Start of Block

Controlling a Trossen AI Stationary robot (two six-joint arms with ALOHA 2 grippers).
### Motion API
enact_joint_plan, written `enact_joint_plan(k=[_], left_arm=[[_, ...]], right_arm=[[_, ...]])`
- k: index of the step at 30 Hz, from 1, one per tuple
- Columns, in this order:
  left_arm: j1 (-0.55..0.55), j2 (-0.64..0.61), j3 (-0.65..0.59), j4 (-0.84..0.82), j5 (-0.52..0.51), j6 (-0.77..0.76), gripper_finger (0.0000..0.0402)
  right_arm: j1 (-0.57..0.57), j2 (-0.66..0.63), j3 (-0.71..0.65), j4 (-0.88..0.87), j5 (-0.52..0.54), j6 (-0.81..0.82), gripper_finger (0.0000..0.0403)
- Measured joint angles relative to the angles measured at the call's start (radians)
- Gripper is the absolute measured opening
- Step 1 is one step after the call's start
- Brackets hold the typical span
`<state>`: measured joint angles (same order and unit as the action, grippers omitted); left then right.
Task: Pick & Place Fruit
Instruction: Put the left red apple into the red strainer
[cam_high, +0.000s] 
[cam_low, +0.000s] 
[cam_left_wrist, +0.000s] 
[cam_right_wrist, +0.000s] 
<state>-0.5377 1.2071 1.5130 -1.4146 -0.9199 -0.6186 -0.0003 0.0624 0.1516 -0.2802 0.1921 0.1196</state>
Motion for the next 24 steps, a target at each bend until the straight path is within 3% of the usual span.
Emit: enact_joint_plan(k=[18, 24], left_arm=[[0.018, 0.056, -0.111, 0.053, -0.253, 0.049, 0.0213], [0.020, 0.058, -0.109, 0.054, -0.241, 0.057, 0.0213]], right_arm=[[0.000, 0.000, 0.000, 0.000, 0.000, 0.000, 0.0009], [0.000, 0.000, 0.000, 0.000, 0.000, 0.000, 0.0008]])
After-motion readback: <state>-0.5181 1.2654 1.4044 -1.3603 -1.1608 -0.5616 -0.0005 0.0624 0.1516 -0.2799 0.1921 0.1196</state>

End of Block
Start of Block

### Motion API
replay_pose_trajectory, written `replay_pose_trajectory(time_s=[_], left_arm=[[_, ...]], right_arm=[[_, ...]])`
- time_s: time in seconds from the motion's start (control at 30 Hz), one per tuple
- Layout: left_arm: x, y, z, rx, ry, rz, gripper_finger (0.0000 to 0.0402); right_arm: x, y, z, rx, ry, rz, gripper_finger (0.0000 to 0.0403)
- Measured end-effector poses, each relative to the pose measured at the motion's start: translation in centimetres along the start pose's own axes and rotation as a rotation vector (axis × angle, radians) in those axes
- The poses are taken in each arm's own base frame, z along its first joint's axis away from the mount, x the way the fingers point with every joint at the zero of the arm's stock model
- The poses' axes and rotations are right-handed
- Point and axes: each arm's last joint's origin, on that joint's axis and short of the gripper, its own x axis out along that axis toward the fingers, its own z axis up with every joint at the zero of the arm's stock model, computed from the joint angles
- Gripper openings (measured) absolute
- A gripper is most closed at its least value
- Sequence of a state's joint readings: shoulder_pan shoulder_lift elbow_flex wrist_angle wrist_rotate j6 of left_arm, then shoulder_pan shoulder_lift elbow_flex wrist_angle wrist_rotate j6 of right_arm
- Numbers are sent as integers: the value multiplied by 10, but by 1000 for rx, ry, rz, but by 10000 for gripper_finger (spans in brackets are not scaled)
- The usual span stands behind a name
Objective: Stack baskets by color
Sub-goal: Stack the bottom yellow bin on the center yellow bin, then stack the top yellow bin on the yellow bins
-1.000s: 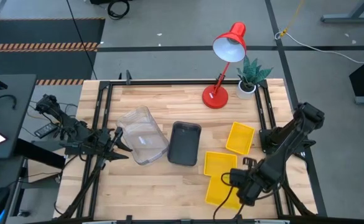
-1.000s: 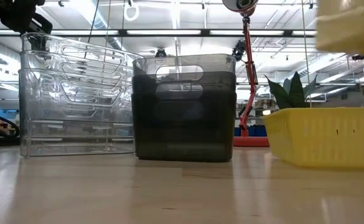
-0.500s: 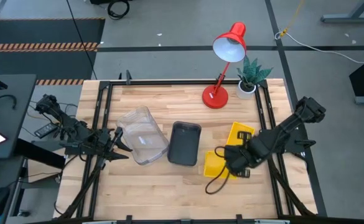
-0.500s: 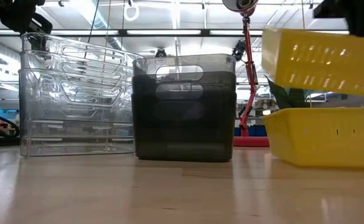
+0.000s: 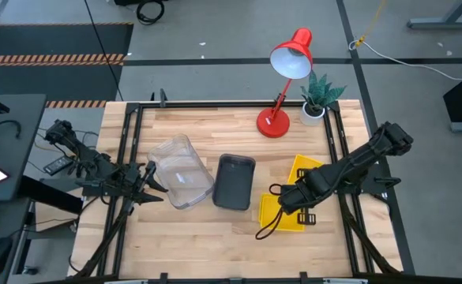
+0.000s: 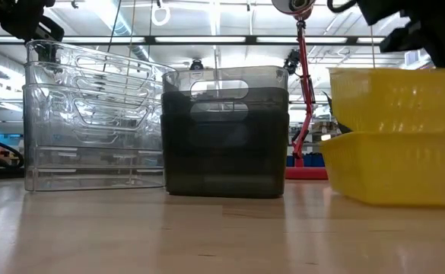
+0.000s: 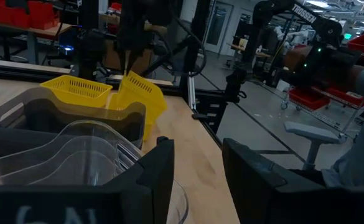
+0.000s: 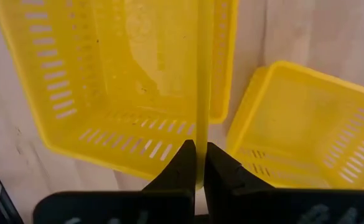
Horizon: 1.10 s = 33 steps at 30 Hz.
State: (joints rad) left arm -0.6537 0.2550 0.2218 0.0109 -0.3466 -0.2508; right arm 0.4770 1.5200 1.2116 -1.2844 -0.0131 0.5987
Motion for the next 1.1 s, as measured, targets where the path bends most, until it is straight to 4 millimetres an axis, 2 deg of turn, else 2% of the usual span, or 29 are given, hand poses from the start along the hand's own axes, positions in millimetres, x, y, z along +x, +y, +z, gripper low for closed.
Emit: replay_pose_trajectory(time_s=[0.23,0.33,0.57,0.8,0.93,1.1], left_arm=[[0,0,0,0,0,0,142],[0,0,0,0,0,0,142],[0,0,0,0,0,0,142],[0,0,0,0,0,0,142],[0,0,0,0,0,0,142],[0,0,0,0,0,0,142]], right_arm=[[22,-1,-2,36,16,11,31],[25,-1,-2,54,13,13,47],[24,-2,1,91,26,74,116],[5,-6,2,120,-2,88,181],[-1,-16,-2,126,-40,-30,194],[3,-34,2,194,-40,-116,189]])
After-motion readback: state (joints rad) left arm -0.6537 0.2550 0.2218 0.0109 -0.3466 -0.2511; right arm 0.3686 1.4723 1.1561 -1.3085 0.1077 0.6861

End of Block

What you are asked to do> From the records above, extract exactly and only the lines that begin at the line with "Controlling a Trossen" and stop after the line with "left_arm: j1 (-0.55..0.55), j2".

Answer to this task>
Controlling a Trossen AI Stationary robot (two six-joint arms with ALOHA 2 grippers).
### Motion API
enact_joint_plan, written `enact_joint_plan(k=[_], left_arm=[[_, ...]], right_arm=[[_, ...]])`
- k: index of the step at 30 Hz, from 1, one per tuple
- Columns, in this order:
  left_arm: j1 (-0.55..0.55), j2 (-0.64..0.61), j3 (-0.65..0.59), j4 (-0.84..0.82), j5 (-0.52..0.51), j6 (-0.77..0.76), gripper_finger (0.0000..0.0402)

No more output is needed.